**Exercise:** Find the lines of data that contain the string "spaces", then list them.

Stored data
○ ○ ○ ○ ○

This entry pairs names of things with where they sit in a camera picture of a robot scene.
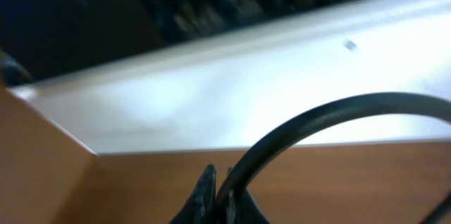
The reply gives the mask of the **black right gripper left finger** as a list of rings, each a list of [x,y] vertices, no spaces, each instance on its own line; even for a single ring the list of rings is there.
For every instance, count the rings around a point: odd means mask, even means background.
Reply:
[[[214,223],[214,201],[216,196],[216,168],[209,164],[199,177],[191,195],[170,224]]]

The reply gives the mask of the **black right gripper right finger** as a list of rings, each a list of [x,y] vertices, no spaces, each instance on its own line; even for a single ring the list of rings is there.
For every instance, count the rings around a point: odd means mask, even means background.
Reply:
[[[252,195],[245,189],[239,199],[230,190],[225,200],[226,224],[269,224]]]

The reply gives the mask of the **dark window pane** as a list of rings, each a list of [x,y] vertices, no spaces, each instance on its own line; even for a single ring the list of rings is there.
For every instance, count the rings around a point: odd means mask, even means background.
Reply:
[[[1,0],[1,82],[17,87],[355,0]]]

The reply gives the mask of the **wall screw head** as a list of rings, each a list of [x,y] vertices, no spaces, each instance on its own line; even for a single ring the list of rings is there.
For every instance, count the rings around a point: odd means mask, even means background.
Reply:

○ ○ ○ ○ ○

**The answer:**
The reply gives the mask of the **black right gripper left finger** as a list of rings, each a list of [x,y] vertices, no spaces, each instance on its own line; even for a single ring the list of rings is there.
The reply gives the mask of the **black right gripper right finger** as a list of rings, each a list of [x,y] vertices, no spaces, each instance on its own line; even for a single ring the list of rings is there.
The reply gives the mask of the **dark window pane** as a list of rings, each a list of [x,y] vertices, no spaces, each instance on its own line; even for a single ring the list of rings is there.
The reply gives the mask of the **wall screw head** as a list of rings, each a list of [x,y] vertices, no spaces, each instance on its own line; even for a single ring the list of rings is there.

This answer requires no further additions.